As noted above, that the amethysts are sold both directly to collectors in the United States as well as to commercial resellers. You have stated that the amethysts are exported to the United States in boxes which can contain one or multiple pieces of amethyst and can weigh up to 20 kilograms. The collectors purchase their amethysts directly from you for display, while the resellers will sell the amethysts to the ultimate purchasers for a profit.

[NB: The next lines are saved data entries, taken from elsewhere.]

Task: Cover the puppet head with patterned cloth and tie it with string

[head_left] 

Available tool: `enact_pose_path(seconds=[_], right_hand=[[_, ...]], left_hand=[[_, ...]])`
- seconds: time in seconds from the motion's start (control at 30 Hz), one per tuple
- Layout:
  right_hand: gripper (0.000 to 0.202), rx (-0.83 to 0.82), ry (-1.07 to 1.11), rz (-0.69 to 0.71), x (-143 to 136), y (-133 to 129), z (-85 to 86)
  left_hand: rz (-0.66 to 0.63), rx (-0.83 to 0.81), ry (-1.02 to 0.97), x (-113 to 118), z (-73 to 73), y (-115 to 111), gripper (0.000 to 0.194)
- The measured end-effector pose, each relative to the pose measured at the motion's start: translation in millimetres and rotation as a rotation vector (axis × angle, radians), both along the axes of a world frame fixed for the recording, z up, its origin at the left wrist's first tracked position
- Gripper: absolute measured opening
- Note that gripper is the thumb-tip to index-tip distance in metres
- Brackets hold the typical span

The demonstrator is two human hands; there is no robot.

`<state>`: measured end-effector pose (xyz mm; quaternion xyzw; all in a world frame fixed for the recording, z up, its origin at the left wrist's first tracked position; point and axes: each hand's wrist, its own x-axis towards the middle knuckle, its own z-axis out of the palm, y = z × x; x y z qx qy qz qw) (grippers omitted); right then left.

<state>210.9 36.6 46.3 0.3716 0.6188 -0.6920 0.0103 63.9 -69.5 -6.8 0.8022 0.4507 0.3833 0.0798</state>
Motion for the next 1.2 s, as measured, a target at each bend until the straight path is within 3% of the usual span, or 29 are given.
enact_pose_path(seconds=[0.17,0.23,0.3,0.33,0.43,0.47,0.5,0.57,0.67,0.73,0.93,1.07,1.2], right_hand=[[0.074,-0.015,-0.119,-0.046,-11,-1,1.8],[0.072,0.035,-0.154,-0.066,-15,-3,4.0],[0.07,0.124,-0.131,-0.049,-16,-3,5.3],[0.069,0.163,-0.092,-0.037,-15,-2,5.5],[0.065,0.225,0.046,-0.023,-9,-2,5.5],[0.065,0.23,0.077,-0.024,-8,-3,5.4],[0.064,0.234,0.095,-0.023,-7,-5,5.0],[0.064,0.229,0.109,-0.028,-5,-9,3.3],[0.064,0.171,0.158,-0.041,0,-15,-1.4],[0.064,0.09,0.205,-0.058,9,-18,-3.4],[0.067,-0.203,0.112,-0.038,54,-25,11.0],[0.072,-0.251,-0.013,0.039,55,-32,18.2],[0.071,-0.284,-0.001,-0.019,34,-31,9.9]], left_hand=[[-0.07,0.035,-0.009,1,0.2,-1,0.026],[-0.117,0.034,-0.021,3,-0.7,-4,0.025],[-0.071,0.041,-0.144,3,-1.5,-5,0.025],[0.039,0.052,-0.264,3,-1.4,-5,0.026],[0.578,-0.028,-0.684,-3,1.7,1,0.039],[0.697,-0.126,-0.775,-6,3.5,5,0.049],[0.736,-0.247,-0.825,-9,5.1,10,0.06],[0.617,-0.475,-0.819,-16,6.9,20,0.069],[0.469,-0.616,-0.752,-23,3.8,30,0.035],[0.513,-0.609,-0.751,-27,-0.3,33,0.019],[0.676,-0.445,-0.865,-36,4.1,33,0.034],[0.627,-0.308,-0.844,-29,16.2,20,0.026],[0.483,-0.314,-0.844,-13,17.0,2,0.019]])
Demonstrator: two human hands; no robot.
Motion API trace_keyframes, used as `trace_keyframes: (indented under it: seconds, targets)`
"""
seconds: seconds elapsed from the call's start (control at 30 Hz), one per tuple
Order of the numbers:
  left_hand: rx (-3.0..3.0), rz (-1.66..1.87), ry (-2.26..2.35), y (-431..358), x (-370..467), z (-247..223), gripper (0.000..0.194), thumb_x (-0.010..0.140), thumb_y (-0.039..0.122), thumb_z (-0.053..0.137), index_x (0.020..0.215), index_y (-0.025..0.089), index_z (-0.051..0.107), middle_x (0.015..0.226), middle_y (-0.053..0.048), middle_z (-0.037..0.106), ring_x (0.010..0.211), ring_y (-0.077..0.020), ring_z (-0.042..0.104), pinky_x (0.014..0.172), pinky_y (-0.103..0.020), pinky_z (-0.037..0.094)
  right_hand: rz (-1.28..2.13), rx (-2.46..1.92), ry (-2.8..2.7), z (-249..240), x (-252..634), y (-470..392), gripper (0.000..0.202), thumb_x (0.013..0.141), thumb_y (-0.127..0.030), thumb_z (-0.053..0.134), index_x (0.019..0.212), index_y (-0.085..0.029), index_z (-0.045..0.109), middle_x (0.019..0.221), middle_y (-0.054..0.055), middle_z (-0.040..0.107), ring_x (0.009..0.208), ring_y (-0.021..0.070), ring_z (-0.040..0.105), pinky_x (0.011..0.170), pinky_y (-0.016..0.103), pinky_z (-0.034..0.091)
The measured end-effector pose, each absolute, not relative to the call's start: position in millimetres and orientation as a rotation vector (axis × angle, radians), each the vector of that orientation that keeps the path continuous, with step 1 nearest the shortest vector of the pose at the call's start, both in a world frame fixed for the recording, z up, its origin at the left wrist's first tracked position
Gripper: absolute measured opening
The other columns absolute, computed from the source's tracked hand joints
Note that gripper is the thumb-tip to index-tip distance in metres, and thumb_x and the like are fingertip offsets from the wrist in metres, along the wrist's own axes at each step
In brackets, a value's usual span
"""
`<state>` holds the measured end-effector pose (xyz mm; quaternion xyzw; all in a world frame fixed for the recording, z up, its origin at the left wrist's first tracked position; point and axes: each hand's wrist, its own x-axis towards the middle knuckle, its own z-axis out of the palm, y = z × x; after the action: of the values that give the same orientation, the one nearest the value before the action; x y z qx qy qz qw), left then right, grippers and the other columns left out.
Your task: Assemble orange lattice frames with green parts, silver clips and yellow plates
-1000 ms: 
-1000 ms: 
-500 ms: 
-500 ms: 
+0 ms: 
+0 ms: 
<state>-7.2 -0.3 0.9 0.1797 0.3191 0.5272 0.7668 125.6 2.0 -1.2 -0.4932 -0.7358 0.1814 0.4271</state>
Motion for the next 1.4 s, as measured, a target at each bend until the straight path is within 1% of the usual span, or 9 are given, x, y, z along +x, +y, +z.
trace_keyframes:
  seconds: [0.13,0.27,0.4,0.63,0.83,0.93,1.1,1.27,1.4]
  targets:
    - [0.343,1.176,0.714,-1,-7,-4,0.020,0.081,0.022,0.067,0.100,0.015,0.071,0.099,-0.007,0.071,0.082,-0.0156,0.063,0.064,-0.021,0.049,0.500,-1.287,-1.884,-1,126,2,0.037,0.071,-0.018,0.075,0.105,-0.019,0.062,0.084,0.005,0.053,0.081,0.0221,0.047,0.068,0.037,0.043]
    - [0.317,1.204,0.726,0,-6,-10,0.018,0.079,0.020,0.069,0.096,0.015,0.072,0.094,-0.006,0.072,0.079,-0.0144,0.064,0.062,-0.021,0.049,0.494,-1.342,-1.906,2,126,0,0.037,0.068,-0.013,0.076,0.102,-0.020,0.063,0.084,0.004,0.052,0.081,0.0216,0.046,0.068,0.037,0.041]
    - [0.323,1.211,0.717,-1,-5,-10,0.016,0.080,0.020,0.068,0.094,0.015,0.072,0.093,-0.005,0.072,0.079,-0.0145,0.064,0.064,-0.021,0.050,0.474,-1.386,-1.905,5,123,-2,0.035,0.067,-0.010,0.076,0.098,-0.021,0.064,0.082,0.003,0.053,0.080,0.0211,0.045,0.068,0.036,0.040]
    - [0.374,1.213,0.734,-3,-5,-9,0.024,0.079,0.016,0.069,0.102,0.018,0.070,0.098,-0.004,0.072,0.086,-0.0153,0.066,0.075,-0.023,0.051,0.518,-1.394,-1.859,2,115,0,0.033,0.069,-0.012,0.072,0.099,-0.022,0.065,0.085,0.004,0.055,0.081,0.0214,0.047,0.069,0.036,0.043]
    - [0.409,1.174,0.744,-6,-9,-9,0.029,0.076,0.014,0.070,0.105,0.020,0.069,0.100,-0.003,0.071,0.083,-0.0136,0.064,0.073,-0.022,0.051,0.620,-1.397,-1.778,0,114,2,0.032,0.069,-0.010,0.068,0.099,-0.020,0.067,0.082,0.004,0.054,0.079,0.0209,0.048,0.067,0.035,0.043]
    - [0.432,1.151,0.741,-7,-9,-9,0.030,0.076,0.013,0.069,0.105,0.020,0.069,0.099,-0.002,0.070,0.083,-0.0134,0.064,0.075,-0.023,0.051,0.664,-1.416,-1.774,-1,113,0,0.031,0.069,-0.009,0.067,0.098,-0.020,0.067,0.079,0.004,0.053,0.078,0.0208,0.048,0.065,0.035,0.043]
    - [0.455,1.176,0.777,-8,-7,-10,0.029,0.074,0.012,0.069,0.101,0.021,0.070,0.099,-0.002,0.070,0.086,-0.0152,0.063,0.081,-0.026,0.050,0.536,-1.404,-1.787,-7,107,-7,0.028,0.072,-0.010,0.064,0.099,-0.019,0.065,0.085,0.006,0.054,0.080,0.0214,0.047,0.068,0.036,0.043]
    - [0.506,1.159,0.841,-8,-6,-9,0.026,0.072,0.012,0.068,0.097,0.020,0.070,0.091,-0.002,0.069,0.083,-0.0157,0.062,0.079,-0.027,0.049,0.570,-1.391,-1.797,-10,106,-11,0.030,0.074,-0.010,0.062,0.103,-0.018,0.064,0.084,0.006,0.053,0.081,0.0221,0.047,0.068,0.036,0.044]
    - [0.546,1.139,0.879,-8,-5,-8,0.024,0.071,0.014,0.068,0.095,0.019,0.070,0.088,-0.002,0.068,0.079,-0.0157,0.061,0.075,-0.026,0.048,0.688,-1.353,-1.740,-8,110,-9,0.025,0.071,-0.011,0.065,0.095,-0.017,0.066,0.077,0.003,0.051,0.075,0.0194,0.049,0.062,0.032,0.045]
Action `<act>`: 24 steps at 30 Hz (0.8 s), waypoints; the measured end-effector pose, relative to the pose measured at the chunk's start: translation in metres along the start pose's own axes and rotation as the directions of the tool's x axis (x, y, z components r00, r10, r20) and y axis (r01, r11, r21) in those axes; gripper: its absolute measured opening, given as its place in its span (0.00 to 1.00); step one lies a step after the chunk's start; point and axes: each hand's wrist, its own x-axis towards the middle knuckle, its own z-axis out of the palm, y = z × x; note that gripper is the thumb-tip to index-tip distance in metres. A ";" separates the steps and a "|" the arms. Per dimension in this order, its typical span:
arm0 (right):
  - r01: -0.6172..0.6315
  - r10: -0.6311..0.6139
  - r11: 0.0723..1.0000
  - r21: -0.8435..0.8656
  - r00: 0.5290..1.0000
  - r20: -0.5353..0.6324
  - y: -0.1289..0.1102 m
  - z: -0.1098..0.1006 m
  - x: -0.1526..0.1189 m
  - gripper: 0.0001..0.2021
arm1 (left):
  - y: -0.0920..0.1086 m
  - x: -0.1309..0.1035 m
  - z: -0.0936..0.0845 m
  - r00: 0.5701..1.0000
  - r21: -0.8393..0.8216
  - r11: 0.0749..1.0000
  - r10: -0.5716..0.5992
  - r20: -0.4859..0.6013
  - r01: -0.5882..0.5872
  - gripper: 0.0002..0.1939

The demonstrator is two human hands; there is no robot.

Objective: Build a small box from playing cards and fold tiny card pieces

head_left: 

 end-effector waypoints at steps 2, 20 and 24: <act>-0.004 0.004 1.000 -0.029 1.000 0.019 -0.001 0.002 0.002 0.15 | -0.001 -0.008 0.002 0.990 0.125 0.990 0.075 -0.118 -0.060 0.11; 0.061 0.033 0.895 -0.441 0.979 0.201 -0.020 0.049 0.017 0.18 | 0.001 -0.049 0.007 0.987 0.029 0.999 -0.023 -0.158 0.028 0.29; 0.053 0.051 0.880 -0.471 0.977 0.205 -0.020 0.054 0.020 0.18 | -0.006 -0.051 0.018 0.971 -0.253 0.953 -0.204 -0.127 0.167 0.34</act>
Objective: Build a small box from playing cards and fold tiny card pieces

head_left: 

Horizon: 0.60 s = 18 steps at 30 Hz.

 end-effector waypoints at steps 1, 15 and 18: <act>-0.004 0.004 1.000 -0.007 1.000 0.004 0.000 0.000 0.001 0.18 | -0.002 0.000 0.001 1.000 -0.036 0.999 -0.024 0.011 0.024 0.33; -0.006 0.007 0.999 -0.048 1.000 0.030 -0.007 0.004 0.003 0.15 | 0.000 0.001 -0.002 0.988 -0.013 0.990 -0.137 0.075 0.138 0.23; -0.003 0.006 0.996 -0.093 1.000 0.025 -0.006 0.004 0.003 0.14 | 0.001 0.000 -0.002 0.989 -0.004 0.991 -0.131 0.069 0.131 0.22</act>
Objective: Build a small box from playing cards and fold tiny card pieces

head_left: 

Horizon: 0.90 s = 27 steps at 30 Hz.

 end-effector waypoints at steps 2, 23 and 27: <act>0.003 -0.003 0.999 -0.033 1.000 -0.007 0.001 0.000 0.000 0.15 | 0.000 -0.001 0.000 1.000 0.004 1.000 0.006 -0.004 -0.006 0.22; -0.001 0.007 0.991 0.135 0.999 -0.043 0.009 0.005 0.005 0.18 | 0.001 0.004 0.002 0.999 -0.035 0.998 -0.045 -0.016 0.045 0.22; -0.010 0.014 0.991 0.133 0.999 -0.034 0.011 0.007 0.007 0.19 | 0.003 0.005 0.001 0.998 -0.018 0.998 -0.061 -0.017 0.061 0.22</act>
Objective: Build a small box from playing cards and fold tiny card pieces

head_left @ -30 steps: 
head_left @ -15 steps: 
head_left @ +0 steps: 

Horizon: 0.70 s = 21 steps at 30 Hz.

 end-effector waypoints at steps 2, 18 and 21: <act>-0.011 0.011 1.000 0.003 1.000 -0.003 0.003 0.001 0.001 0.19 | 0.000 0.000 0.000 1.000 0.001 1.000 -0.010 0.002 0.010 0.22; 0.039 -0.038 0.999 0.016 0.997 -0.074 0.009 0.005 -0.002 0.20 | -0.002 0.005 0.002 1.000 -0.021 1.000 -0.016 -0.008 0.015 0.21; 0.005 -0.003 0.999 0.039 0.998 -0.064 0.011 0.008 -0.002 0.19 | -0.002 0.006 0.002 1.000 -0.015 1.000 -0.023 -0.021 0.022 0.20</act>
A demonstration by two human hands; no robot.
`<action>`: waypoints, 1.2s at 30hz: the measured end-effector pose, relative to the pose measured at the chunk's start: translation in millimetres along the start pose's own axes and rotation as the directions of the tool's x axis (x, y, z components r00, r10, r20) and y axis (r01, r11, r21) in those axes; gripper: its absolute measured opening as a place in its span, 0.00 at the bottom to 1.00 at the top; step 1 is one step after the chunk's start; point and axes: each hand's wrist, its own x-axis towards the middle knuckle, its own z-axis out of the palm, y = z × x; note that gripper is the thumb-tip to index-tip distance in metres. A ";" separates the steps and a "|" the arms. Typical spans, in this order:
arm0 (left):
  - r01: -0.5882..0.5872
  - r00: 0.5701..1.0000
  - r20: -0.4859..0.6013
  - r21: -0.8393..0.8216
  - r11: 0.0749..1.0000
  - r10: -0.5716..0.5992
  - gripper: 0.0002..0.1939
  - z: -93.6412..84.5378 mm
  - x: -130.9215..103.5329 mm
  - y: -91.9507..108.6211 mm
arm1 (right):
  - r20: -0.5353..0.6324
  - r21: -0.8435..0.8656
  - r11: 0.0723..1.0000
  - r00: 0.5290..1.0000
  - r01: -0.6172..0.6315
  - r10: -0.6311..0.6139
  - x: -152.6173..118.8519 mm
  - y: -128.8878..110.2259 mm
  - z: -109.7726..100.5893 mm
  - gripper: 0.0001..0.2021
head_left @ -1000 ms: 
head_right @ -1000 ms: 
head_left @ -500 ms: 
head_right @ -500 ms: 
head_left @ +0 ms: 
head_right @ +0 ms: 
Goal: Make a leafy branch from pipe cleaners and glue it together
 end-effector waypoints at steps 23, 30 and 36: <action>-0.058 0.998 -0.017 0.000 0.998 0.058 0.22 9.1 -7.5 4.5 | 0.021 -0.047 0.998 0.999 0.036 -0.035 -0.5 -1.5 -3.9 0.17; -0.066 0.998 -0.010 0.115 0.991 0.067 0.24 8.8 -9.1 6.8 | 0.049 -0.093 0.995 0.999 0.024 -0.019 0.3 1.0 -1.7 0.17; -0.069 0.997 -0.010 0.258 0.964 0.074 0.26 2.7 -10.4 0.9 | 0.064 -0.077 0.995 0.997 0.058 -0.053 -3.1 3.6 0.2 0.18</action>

The marking statute, section 304, Tariff Act of 1930, as amended (19 U.S.C. 1304), provides that, unless excepted, every article of foreign origin (or its container) imported into the United States shall be marked in a conspicuous place as legibly, indelibly and permanently as the nature of the article (or its container) will permit, in such a manner as to indicate to the ultimate purchaser in the United States the English name of the country of origin of the article. For a good of a NAFTA or USMCA country, the “ultimate purchaser” is the last person in the United States who purchases the good in the form in which it was imported. 19 C.F.R. § 134.1(d).

As provided in section 134.41(b), Customs Regulations (19 CFR 134.41(b)), the country of origin marking is considered conspicuous if the ultimate purchaser in the United States is able to find the marking easily and read it without strain. With regard to the permanency of a marking, section 134.41(a), Customs Regulations (19 CFR 134.41(a)), provides that as a general rule marking requirements are best met by marking worked into the article at the time of manufacture. For example, it is suggested that the country of origin on metal articles be die sunk, molded in, or etched. However, section 134.44, Customs Regulations (19 CFR 134.44), generally provides that any marking that is sufficiently permanent so that it will remain on the article until it reaches the ultimate purchaser unless deliberately removed is acceptable.

While your proposed country of origin marking will reach the ultimate purchasers who buy from you directly, that same marking will not reach the ultimate purchasers who buy your amethysts through commercial resellers. Therefore, the proposed marking is not an acceptable country of origin marking for the imported amethysts sold to the ultimate purchasers through commercial resellers, because it is not conspicuous, legible and permanent in satisfaction of the marking requirements of 19 U.S.C. 1304 and 19 CFR Part 134. Accordingly, the amethysts sold to the ultimate purchasers through commercial resellers must be marked at importation and “any method of marking at any location insuring that country of origin will conspicuously appear on the article shall be acceptable.” 19 C.F.R. § 134.44.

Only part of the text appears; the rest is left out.